0
votes

We're in the process of evaluating Cassandra for use with financial time series data and are trying to understand the best way to store and retrieve the data we need in the most performant way. We are running Cassandra on a Virtual machine to which 8 cores and 8Gb RAM have been allocated. The remaining resources of the host machine (another 8 cores and 12Gb RAM) are used for development of the testing client application. Our data is currently stored in flat files and is of the order of 100-150Gb each day (uncompressed). In terms of retrieving the data from cassandra we need to be able to stream either:

  1. All of the data - i.e. stream data for all securities for an entire day ordered by timestamp
  2. All of the data for a particular time period which is a subset of the entire day ordered by timestamp
  3. Data for a subset of the securities and a particular time period which is a subset of the entire day ordered by timestamp.

We have so far experimented with partitioning the data based on security and day with a table that has the following schema:

create table MarketData (
Security text
,Date date
,Timestamp timestamp
...
other columns
...
primary key((Security,Date),timestamp));

However when we perform a simple paged query from within a C# client application as below it takes roughly 8 secs to retrieve 50K records, which is very poor. We've experimented with different page sizes and a page size of approx. 450 seems to give the least bad results.

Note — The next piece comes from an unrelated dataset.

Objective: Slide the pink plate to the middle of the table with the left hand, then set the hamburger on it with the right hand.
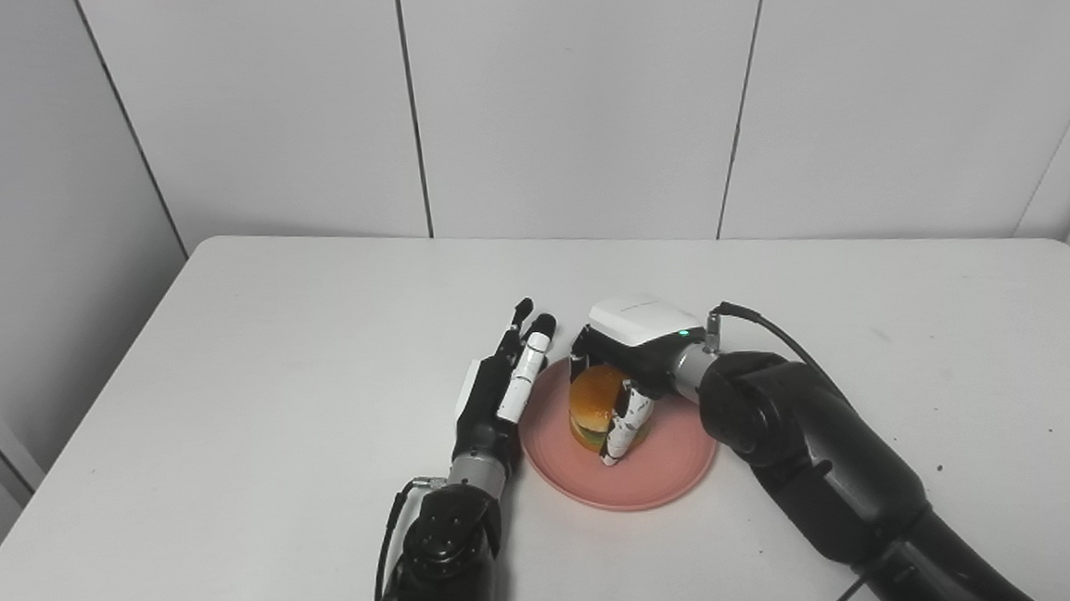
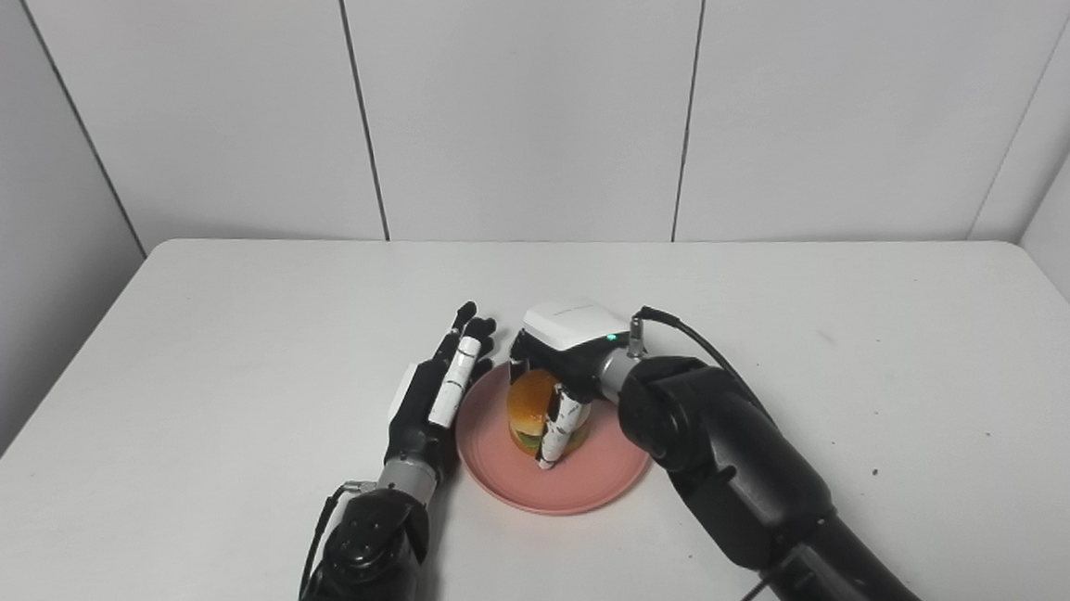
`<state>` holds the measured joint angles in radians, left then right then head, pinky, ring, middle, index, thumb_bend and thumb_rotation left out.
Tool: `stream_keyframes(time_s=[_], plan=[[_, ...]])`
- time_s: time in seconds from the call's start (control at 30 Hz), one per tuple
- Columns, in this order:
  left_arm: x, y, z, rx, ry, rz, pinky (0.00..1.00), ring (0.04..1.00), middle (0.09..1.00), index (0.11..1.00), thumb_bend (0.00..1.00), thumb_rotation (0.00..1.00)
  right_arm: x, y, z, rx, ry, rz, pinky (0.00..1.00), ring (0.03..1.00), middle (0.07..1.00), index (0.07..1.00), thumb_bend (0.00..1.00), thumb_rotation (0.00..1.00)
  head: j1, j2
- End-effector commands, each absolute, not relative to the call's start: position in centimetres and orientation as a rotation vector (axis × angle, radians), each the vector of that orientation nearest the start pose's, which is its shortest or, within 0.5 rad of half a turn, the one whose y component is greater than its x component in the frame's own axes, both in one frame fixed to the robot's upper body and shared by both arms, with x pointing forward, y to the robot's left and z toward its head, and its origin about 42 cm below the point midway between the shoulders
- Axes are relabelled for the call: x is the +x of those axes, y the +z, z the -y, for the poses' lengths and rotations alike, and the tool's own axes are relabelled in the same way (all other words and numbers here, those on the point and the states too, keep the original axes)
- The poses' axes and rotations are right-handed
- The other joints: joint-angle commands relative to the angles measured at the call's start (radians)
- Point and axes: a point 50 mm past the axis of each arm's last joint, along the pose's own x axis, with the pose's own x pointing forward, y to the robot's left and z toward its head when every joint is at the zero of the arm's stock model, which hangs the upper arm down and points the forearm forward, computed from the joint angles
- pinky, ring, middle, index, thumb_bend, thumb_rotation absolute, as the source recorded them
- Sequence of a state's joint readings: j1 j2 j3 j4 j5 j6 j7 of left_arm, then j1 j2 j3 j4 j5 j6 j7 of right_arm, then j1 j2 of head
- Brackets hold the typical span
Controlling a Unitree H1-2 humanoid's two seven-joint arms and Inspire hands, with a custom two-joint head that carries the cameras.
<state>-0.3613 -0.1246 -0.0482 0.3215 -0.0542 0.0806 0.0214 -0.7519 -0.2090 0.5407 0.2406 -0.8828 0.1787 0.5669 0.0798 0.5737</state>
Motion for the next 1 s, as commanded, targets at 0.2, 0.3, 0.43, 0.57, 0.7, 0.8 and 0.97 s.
stream_keyframes(time_s=[0.2, 0.3, 0.43, 0.57, 0.7, 0.8, 0.97], plan=[[38.6, 11.5, -10.5, -0.126, -0.203, -0.113, 0.96, 0.961, 0.944, 0.961, 0.76, 0.84, 45.4, 25.8, 9.4, -1.49, 0.646, 0.205, 0.61, 0.765, 0.783, 0.693, 0.97, 0.3, -0.004, -0.002], [38.7, 11.5, -10.5, -0.12, -0.203, -0.112, 0.96, 0.966, 0.942, 0.96, 0.76, 0.85, 45.4, 26.0, 9.6, -1.506, 0.65, 0.211, 0.76, 0.855, 0.848, 0.741, 1.0, 0.33, -0.003, -0.003], [38.7, 11.6, -10.5, -0.122, -0.202, -0.109, 0.95, 0.948, 0.929, 0.955, 0.74, 0.85, 45.4, 26.4, 9.8, -1.503, 0.655, 0.203, 0.81, 0.878, 0.867, 0.761, 1.0, 0.35, -0.007, -0.004], [38.8, 11.6, -10.6, -0.126, -0.199, -0.113, 0.97, 0.947, 0.939, 0.955, 0.75, 0.84, 45.1, 27.2, 10.3, -1.517, 0.654, 0.198, 0.79, 0.884, 0.867, 0.767, 1.0, 0.4, -0.009, -0.004], [38.8, 11.7, -10.6, -0.132, -0.201, -0.112, 0.97, 0.944, 0.936, 0.958, 0.74, 0.84, 44.8, 27.9, 10.6, -1.544, 0.647, 0.231, 0.77, 0.869, 0.847, 0.76, 1.0, 0.45, -0.01, -0.005], [38.9, 11.7, -10.6, -0.133, -0.204, -0.111, 0.95, 0.948, 0.932, 0.958, 0.73, 0.84, 44.4, 28.6, 10.8, -1.536, 0.635, 0.252, 0.77, 0.864, 0.839, 0.758, 1.0, 0.47, -0.009, -0.003], [39.0, 11.7, -10.7, -0.134, -0.2, -0.11, 0.94, 0.958, 0.938, 0.959, 0.75, 0.83, 43.4, 30.2, 11.6, -1.474, 0.618, 0.283, 0.81, 0.869, 0.843, 0.749, 1.0, 0.46, -0.011, -0.004]])
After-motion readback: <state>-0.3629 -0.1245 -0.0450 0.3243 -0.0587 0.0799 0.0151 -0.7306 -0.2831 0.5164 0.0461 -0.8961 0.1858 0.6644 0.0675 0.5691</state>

var ps = client.Session.Prepare("select security, date, timestamp, toUnixTimestamp(timestamp), from marketdata where security = ? and date = ?");
int pageSize = 450;
var statement = ps.Bind("AAPL_O",new LocalDate(2016,01,12)).SetPageSize(pageSize);
stopwatch.Start();
var rowSet = client.Session.Execute(statement);
foreach (Row row in rowSet)
{
}
stopwatch.Stop();

Furthermore, this kind of a schema would also be problematic in terms of selecting SORTED data across partitions (i.e. for multiple securities) since it involves sorting across partitions which Cassandra doesn't seem to be well suited to.

We have also cosidered partinioning based on minute with the following schema:

create table MarketData ( Year int, Month int, Day int, Hour int, Minute int, Security text ,Timestamp timestamp ... other columns ... primary key((Year,Month,Day,Hour,Minute),timestamp));

However, our concern is that our perlimiary test of paging through the results of a straightforward 'select' statement is so poor.

Are we approaching things in the wrong way? Could our configuration be incorrect? Or is Cassandra maybe not the appropriate bigdata solution for what we are trying to achieve?

Thanks

1
Another point to consider is : what are these "records"? If they consist of 50Mb each or 50b each the results will be totally different..Cedric H.

1 Answers

1
votes

".... poor performance...."

"We are running Cassandra on a Virtual machine "

I think those 2 highlighted words are related :). Out of curiosity, what is the nature of your hard drive ? Shared storage ? SAN ? Spinning disk ? SSD ? Mutualised hard drive ?

Furthermore, this kind of a schema would also be problematic in terms of selecting SORTED data across partitions (i.e. for multiple securities)

Exact, Cassandra does not sort by partition key. You'll probably need to create another table (or a materialized view, new Cassandra 3.0 feature) with PRIMARY KEY ((time_period),security, timestamp) so that you can order by Security

Are we approaching things in the wrong way?

Yes, why do you want to do "performance benchmark" on a virtual machine ? Those 2 ideas are pretty antinomic. The general recommendation with Cassandra is to use dedicated hard drives (spinning disk at least, preferably SSD). Cassandra read performance is strongly bound to your disk I/O.

With virtual machines and virtualized storage, you deactivate all Cassandra optimization for disk throughput. Writing a sequential block of data on a virtualized disk do not guarantee you that the data are effectively written sequentially because the hypervisor/virtual disk controller can re-order the them to split across several blocks on the actual physical disks

Cassandra deployment on virtual machines are only suited for P.O.C to validate a data model & queries. You'll need to have dedicated physical hard drives to benchmark the actual performance of your data model with Cassandra.